After reading the docs, multiple posts on the forum, and trying to code a bit myself, I believe I am ready to present my long-term goal, and I’m asking for some brain-storming from the community. I actually wanted to wait with this until I have some basic prototype to show, but atm I don’t see a clear path forward, so I thought it was preferable to ask for ideas first, before I start investing my time into coding something that might be a dead-end, or duplicates existing code.
At the highest level, I want to program a networked game, with a client/server-cluster setup. AFAIK, if you start with a simple client/single-server setup, and wait until everything is implemented and working fine to try and add cluster support, the refactoring is probably so large that the idea is usually abandoned (i.e. it’s cheaper to just buy a bigger server). By cluster support, I mean one single seamless world, dynamically split between multiple servers, with no single-point-of-failure, not the usual one-“shard”-per-server design, which is a no-brainer. That is why I want to have scalable cluster support from the get-go. And that is also why I think actors is the best design for this.
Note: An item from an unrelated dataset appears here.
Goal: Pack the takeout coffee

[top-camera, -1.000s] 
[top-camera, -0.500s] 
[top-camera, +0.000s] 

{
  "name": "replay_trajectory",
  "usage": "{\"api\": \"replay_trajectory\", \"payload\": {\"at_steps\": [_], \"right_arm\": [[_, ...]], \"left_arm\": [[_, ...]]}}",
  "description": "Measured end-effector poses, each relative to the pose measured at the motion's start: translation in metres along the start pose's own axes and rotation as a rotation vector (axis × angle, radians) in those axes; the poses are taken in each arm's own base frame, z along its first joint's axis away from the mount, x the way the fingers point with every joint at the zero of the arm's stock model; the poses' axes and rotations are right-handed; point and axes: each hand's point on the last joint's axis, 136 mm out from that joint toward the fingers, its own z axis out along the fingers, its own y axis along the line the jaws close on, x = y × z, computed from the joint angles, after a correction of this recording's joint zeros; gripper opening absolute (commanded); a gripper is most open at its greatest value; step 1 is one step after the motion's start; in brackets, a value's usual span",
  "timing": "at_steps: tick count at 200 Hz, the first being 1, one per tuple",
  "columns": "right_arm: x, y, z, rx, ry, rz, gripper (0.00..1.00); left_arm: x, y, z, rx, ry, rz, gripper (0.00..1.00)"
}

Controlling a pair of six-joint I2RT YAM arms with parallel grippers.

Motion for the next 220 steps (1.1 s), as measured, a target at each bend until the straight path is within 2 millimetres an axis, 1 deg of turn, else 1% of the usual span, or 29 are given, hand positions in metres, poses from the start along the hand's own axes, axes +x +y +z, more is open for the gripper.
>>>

I’ve done most of my professional coding on the JVM, and I’m of the opinion that it is less-than-ideal for a soft-real-time game, with high memory demands, because of the GC mostly, because you cannot do low-level memory manipulation, and because all objects are allocated on the heap. While there are work-arounds for some of this, and improvements are coming in the future, I believe it was time for me to try something new. I also wanted to be more than just a “Java programmer”; as a student, I could code anything from Prolog to RISC Assembler, and now I feel “degenerated”, only programming in one (well, except for some python) language.
I literally spent years looking around, trying to decide which language/platform to use, instead of the JVM. I settled for Nim because of the following features:
I’ve spent several years cooperating with someone else on the web over a Java actor system. In the end, I moved away due to personal reasons, and he moved to Clojure, but that experience gave me “strong opinions” on how a good (IMO) actor system should be designed. The ideal actor system for me would have the following requirements:
I think some of this is similar to the C++ Actor Framework.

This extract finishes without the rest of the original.